= Beginning of Section =

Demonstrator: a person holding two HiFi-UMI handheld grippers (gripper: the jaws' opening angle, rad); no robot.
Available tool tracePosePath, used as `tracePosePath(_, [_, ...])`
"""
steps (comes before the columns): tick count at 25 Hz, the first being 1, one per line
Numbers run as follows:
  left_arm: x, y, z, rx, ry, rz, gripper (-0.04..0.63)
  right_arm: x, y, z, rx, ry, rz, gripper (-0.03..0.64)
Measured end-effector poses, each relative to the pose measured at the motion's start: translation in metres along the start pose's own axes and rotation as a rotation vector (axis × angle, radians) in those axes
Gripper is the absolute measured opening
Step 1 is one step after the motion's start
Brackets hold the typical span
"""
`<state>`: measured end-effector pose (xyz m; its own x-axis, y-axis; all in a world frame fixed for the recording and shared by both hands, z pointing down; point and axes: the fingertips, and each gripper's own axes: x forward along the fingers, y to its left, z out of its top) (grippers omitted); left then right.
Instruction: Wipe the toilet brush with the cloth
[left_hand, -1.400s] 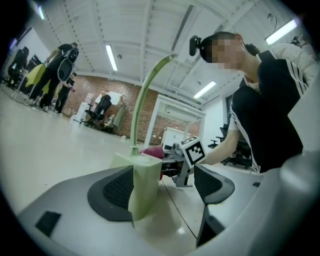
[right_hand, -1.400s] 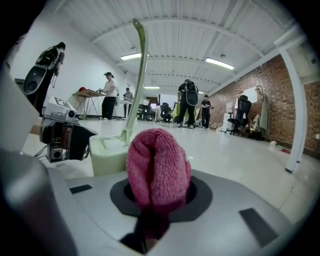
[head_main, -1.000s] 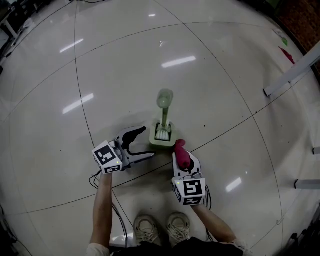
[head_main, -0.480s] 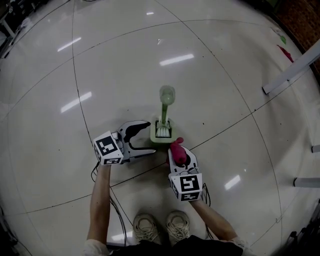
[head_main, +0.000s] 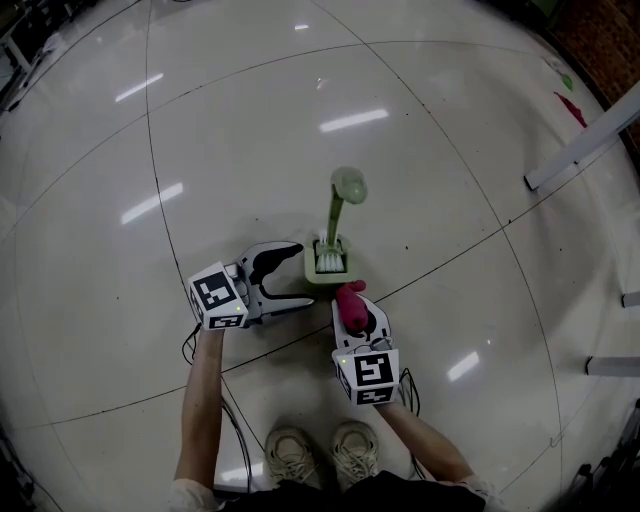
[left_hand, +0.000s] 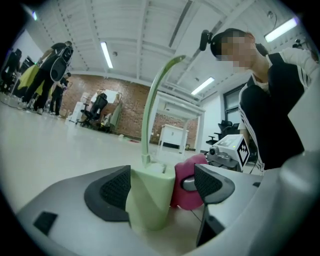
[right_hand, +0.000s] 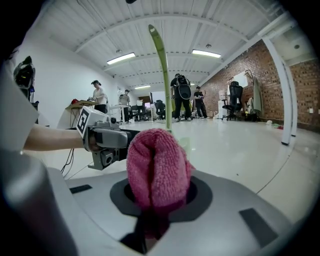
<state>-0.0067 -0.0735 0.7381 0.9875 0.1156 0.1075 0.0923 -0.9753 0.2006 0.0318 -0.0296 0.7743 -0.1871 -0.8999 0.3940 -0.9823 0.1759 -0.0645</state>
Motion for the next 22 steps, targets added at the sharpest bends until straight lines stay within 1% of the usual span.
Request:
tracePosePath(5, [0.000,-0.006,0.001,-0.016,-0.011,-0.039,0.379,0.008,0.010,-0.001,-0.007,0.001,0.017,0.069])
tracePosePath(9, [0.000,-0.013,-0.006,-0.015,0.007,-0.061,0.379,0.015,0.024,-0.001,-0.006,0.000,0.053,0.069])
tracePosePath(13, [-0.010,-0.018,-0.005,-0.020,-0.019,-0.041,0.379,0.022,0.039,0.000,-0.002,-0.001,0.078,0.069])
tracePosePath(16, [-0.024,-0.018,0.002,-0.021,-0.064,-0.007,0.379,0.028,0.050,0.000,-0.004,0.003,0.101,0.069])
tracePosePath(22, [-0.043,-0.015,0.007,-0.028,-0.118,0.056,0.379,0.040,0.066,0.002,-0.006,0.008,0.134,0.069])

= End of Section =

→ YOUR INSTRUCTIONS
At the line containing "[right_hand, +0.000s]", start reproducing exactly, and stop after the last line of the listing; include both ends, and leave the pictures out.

→ RESPONSE BOX
[right_hand, +0.000s] 
<state>-0.0067 -0.0735 0.7381 0.9875 0.1156 0.1075 0.0923 -0.9753 0.2006 0.0318 -0.0296 0.7743 -0.1871 -0.8999 0.3940 -0.9823 0.1759 -0.0645</state>
Motion for the next 22 steps, targets added at the sharpest bends until straight lines stay within 1% of the usual span.
Request:
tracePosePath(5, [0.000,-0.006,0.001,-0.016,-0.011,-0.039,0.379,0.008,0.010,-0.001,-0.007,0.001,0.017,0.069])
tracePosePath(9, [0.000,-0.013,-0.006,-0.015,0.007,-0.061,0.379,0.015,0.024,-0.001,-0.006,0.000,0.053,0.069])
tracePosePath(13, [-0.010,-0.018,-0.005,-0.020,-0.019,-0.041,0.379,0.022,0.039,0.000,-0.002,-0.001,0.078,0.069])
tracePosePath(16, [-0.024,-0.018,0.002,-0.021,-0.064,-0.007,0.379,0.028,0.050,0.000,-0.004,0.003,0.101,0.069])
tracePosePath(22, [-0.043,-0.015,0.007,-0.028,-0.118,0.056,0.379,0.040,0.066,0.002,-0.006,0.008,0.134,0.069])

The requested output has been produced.